*** Opening RECORDED DATA ***

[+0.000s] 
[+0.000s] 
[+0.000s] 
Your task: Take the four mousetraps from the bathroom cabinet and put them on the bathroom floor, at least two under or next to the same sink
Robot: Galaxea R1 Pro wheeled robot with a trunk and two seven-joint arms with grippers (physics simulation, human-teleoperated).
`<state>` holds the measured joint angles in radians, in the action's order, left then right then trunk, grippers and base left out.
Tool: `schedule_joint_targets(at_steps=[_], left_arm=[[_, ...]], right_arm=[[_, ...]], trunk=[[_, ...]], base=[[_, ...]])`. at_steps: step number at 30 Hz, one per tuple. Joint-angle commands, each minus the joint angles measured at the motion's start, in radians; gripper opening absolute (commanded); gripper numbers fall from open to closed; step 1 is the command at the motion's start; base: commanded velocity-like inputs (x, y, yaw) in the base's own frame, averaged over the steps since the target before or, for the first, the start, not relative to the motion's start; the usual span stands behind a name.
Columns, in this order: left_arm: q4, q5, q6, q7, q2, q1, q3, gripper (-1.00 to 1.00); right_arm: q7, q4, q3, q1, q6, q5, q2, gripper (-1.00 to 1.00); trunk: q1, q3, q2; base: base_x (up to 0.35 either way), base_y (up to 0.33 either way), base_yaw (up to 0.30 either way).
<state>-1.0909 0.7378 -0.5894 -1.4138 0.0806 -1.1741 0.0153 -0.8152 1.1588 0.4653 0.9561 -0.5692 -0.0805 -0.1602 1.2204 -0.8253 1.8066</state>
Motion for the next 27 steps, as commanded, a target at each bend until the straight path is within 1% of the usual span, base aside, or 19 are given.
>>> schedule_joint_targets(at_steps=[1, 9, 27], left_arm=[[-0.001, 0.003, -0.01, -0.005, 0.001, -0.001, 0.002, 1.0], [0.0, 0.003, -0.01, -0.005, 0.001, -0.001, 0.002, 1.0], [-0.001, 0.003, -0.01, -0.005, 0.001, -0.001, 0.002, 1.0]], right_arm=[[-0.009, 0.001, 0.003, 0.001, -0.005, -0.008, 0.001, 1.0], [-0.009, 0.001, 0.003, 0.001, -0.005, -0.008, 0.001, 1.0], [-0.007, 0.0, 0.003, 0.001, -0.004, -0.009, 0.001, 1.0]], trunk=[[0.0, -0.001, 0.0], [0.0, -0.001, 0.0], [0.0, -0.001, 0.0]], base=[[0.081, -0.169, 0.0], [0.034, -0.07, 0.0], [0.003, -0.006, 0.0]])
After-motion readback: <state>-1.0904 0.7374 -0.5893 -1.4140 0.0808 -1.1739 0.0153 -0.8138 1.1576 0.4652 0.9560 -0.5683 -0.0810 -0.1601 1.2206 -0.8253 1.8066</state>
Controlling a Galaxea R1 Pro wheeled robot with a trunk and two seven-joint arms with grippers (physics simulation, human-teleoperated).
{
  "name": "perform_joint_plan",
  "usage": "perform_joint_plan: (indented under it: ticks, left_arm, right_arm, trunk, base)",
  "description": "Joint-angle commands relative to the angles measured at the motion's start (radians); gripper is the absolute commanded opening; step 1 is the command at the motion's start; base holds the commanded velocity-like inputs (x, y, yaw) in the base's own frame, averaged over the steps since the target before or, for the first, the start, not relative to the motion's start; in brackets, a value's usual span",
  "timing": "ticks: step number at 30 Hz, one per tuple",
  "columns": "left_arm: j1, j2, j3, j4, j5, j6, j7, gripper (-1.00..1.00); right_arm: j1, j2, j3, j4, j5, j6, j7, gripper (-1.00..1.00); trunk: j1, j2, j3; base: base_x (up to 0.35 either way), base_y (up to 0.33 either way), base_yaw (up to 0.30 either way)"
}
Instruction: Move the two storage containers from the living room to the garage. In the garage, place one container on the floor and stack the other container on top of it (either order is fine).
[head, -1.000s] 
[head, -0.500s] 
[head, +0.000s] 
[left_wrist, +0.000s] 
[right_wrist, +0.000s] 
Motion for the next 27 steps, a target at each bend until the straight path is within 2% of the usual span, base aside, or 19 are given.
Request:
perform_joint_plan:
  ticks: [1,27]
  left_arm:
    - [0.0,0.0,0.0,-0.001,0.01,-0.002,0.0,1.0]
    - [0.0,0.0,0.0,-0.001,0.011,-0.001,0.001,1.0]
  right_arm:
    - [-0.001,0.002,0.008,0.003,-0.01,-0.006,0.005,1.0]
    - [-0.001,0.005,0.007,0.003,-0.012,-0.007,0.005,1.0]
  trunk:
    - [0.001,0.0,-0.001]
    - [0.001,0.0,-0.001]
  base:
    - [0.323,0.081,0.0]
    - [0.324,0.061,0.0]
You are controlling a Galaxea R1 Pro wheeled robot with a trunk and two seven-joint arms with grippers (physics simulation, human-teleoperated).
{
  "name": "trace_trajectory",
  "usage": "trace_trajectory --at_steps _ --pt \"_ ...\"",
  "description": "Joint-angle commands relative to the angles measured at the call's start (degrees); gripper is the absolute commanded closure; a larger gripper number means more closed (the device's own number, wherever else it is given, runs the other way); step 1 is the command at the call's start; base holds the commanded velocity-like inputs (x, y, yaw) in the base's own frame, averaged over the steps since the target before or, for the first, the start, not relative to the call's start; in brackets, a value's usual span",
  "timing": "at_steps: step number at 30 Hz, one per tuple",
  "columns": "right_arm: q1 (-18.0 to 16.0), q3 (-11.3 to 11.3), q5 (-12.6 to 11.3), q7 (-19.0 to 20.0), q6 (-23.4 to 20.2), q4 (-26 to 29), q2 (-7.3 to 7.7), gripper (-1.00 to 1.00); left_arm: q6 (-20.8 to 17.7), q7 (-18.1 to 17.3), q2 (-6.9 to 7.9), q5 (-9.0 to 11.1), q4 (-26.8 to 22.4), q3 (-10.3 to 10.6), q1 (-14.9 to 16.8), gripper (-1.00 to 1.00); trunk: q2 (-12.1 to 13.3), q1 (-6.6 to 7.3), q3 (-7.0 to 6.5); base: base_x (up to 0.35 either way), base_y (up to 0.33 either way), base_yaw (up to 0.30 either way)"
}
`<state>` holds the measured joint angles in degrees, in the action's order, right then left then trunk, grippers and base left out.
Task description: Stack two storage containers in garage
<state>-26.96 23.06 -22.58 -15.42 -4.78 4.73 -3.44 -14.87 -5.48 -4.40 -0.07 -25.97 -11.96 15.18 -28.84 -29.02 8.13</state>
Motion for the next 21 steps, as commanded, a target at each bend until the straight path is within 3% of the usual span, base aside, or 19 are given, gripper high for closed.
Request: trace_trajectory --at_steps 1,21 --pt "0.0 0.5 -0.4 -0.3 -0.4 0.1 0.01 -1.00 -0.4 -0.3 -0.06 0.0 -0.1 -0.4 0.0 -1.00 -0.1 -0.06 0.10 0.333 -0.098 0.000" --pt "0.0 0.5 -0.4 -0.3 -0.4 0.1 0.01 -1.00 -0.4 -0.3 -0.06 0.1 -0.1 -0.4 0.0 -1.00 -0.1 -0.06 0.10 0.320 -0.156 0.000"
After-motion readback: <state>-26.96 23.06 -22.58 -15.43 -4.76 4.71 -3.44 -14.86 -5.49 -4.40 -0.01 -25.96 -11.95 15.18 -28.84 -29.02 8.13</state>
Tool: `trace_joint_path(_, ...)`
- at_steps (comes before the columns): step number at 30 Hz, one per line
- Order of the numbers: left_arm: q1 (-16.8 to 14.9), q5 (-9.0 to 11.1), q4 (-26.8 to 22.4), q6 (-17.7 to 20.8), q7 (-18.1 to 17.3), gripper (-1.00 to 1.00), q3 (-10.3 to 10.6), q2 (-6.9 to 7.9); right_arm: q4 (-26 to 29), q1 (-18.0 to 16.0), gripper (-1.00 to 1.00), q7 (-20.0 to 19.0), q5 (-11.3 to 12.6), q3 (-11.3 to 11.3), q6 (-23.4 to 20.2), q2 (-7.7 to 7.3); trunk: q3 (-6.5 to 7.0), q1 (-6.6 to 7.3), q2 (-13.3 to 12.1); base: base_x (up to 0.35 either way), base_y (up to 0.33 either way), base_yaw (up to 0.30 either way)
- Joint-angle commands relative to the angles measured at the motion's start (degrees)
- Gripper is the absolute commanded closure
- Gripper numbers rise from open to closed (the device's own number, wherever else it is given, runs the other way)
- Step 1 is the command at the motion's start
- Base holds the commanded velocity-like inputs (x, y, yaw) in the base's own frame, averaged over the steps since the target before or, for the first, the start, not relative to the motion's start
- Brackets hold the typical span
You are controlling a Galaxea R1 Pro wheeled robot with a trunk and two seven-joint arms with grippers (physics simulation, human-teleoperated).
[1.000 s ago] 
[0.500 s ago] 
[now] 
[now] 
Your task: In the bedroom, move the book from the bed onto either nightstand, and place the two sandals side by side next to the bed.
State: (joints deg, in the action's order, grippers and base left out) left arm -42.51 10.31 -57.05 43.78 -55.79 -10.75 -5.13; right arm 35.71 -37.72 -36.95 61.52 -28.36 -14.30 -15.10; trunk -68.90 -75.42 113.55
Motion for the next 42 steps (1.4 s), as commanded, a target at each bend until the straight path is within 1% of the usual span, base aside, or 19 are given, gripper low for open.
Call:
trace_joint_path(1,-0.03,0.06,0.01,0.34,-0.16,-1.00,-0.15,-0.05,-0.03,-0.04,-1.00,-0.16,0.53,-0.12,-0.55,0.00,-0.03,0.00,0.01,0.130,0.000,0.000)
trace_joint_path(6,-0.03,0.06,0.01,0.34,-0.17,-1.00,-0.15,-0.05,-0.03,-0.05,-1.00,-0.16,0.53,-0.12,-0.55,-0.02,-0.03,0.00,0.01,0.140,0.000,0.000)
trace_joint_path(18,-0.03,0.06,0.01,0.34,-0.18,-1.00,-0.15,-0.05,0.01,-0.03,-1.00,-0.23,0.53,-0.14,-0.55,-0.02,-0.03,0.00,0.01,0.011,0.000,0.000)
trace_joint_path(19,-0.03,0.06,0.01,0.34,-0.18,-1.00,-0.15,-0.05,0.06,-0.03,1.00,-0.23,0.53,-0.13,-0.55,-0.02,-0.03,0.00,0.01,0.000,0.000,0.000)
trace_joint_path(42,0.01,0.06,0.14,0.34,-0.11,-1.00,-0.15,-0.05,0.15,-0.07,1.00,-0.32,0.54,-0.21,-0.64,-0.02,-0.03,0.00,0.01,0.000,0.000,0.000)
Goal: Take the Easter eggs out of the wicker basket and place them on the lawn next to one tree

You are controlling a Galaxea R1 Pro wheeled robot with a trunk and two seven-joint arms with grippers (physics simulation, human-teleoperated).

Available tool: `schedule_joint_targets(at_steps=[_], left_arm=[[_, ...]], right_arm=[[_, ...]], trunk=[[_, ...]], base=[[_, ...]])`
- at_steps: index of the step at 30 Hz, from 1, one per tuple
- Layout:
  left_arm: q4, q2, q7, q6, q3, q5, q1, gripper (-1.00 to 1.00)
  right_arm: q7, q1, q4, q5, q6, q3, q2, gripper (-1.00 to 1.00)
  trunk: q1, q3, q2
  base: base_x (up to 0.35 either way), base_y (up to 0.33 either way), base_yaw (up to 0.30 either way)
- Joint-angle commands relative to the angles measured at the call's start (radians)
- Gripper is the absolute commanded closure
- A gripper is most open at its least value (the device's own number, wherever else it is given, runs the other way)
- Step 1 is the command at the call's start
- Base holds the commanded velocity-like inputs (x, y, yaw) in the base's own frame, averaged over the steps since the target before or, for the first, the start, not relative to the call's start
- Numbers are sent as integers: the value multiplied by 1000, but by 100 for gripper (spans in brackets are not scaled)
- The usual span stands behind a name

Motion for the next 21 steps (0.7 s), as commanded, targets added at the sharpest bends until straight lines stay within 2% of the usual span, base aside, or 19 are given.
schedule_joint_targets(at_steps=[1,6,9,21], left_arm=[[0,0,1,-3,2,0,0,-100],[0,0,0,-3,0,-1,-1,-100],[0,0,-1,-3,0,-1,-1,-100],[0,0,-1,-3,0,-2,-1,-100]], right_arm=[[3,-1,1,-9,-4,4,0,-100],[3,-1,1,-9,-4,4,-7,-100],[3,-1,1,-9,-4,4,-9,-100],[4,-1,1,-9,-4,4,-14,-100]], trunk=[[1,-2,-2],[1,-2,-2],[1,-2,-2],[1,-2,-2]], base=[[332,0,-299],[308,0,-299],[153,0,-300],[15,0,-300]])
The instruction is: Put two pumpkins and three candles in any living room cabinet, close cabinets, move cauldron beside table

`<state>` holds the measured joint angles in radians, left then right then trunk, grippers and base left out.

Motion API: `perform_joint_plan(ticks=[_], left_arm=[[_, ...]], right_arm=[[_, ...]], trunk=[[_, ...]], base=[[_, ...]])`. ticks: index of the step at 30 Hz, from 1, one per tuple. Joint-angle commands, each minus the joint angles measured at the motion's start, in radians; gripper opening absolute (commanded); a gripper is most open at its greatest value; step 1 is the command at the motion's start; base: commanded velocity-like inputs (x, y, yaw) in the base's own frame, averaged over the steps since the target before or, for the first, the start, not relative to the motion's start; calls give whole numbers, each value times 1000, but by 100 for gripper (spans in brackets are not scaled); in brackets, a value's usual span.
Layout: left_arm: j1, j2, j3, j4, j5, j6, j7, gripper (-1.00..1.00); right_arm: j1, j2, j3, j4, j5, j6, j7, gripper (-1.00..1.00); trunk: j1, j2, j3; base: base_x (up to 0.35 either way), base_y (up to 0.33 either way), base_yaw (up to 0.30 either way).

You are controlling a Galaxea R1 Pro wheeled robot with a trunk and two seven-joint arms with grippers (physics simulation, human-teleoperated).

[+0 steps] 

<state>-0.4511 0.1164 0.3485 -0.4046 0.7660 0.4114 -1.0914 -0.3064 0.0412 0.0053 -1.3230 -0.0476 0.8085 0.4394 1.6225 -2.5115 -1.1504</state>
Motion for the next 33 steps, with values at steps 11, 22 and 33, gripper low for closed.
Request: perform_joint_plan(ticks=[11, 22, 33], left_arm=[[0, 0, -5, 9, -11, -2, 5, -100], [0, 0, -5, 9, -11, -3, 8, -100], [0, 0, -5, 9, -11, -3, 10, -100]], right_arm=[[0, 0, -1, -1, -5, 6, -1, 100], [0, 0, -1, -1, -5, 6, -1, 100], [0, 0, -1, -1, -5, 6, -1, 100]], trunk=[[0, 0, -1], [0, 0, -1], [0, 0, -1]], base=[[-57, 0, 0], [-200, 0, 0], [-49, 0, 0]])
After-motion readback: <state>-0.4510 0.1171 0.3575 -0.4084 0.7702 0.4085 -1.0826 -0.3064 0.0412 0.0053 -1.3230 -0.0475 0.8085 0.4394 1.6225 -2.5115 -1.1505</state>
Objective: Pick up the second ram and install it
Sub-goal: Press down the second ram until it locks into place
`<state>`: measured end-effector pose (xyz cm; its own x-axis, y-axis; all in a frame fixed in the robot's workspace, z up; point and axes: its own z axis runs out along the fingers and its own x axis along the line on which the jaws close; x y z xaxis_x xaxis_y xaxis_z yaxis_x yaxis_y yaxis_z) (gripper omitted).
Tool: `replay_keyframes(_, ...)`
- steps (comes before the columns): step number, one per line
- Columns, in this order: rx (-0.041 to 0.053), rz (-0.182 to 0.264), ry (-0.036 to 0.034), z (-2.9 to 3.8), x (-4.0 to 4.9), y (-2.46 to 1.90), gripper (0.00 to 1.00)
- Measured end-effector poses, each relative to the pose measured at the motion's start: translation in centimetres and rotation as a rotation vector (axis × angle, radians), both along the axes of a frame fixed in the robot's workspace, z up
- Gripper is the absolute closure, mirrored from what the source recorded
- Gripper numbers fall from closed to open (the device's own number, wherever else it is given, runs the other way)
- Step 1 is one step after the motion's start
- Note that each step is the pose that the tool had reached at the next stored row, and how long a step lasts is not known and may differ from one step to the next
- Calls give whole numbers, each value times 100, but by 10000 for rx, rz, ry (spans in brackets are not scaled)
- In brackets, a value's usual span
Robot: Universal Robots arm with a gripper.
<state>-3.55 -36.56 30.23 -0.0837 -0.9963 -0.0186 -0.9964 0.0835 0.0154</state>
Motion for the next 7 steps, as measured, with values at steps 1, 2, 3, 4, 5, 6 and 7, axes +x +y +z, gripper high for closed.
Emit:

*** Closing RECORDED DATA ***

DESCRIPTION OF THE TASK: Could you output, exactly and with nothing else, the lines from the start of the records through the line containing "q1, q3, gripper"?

TASK RESULT:
[+0.000s] 
[+0.000s] 
[+0.000s] 
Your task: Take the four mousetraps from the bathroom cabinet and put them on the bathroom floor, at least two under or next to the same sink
Robot: Galaxea R1 Pro wheeled robot with a trunk and two seven-joint arms with grippers (physics simulation, human-teleoperated).
`<state>` holds the measured joint angles in radians, in the action's order, left then right then trunk, grippers and base left out.
Tool: `schedule_joint_targets(at_steps=[_], left_arm=[[_, ...]], right_arm=[[_, ...]], trunk=[[_, ...]], base=[[_, ...]])`. at_steps: step number at 30 Hz, one per tuple. Joint-angle commands, each minus the joint angles measured at the motion's start, in radians; gripper opening absolute (commanded); gripper numbers fall from open to closed; step 1 is the command at the motion's start; base: commanded velocity-like inputs (x, y, yaw) in the base's own frame, averaged over the steps since the target before or, for the first, the start, not relative to the motion's start; the usual span stands behind a name.
Columns, in this order: left_arm: q4, q5, q6, q7, q2, q1, q3, gripper (-1.00 to 1.00); right_arm: q7, q4, q3, q1, q6, q5, q2, gripper (-1.00 to 1.00); trunk: q1, q3, q2; base: base_x (up to 0.35 either way), base_y (up to 0.33 either way), base_yaw (up to 0.30 either way).

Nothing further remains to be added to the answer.